● Directions
Read through the lines below and copy the ones holding the string "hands".

● Dataset records
****************************************
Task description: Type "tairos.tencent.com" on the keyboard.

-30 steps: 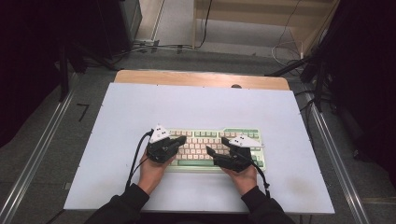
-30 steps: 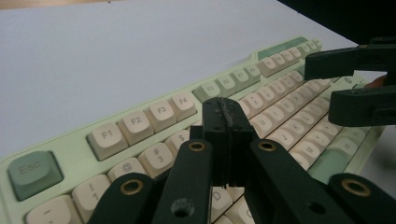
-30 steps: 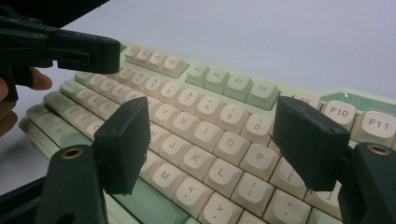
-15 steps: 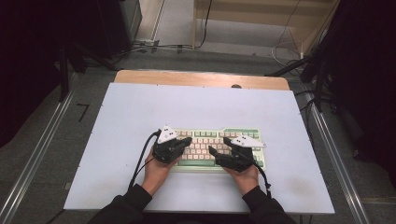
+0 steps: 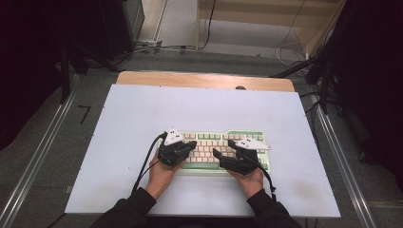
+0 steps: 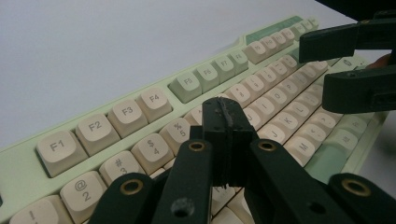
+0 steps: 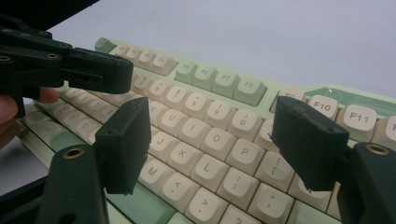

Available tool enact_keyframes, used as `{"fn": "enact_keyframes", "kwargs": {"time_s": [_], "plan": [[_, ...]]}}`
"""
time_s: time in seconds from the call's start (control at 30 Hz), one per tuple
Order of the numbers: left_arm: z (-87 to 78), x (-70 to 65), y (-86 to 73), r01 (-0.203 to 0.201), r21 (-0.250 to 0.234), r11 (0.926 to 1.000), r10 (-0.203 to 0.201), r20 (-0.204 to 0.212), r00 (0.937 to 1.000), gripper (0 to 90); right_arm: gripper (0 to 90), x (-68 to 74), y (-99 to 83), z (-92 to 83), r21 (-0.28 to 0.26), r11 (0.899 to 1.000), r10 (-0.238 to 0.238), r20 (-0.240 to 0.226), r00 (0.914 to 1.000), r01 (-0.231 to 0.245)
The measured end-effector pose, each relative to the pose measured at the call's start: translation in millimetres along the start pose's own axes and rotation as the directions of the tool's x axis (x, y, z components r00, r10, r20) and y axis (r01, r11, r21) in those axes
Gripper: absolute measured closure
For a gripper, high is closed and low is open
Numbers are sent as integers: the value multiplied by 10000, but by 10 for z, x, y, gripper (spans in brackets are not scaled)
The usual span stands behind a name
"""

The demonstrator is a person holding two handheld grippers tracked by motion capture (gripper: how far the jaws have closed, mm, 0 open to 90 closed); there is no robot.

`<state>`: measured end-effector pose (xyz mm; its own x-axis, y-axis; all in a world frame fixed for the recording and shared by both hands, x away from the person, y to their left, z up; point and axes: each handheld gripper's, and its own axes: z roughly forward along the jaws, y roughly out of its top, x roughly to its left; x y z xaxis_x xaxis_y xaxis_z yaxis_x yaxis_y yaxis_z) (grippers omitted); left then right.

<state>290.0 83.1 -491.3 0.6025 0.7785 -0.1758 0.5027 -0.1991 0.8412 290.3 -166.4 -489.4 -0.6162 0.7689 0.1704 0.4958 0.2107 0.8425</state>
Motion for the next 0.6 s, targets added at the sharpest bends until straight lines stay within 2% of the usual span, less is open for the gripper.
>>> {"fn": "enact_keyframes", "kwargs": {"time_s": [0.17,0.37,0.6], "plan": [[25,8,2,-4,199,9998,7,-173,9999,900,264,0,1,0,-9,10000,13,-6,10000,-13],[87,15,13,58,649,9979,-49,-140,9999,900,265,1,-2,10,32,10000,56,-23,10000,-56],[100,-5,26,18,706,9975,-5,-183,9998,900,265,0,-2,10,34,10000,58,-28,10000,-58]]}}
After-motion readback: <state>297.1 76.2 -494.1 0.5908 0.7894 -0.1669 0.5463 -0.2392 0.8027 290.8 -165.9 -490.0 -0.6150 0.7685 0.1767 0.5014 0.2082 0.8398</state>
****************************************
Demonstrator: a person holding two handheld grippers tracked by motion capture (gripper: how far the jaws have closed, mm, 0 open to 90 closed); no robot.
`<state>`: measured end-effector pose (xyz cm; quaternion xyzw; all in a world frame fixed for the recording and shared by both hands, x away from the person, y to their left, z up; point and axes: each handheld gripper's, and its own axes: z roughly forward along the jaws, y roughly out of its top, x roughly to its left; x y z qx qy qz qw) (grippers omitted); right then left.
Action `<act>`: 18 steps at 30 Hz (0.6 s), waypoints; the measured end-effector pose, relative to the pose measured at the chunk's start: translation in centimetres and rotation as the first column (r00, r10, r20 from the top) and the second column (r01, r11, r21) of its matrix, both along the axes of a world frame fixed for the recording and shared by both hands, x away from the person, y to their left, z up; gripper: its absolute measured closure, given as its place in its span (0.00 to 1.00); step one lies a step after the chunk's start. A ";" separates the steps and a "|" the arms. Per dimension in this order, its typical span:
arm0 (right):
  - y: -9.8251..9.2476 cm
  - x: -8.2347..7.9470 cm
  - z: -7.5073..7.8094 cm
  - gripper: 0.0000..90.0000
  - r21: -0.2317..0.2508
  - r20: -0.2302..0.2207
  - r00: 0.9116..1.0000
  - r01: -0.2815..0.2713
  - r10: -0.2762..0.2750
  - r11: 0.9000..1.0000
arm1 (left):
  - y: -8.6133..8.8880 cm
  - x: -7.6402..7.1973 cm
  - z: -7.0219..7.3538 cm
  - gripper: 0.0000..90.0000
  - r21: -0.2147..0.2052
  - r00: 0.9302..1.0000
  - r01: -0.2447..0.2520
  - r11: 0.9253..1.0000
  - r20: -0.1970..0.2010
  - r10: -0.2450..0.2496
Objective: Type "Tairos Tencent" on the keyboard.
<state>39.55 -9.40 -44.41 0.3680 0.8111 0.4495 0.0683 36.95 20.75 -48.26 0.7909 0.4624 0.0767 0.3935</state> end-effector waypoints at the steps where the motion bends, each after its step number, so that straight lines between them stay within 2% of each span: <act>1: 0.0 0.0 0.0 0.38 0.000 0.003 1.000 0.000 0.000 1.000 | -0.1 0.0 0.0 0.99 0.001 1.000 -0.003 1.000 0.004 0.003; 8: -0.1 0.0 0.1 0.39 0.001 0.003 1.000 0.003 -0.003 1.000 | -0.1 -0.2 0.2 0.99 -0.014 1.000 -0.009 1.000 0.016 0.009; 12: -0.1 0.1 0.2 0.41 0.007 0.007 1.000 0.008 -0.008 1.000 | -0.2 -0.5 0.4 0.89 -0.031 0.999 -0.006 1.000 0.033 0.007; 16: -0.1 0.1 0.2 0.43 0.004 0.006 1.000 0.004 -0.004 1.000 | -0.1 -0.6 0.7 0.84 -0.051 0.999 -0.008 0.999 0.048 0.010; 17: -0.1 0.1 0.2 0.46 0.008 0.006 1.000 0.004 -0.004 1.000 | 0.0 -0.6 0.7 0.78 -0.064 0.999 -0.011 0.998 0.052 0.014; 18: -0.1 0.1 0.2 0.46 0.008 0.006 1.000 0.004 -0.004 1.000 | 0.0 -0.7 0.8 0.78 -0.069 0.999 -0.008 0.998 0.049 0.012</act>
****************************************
● Written answer
`<state>`: measured end-effector pose (xyz mm; its own x-axis, y-axis; all in a world frame fixed for the recording and shared by both hands, x away from the person, y to their left, z up; point and axes: each handheld gripper's, and its own axes: z roughly forward along the jaws, y roughly out of its top, x roughly to its left; x y z xaxis_x xaxis_y xaxis_z yaxis_x yaxis_y yaxis_z) (grippers omitted); left then right.
`<state>`: measured end-effector pose (xyz cm; quaternion xyzw; all in a world frame fixed for the recording and shared by both hands, x away from the person, y to their left, z up; point and axes: each handheld gripper's, and its own axes: z roughly forward along the jaws, y roughly out of its top, x roughly to its left; x y z qx qy qz qw) (grippers omitted); right then left.
Action `<act>`: 18 steps at 30 Hz (0.6 s), waypoints; the measured end-effector pose, relative to the pose measured at the chunk's start: translation in centimetres and rotation as the first column (r00, r10, r20 from the top) and the second column (r01, r11, r21) of its matrix, both along the axes of a world frame fixed for the recording and shared by both hands, x away from the person, y to their left, z up; gripper: its absolute measured closure, given as its place in its span (0.00 to 1.00); step one lies a step after the chunk's start. A ";" separates the steps and a "|" the arms. Per dimension in this order, its typical span:

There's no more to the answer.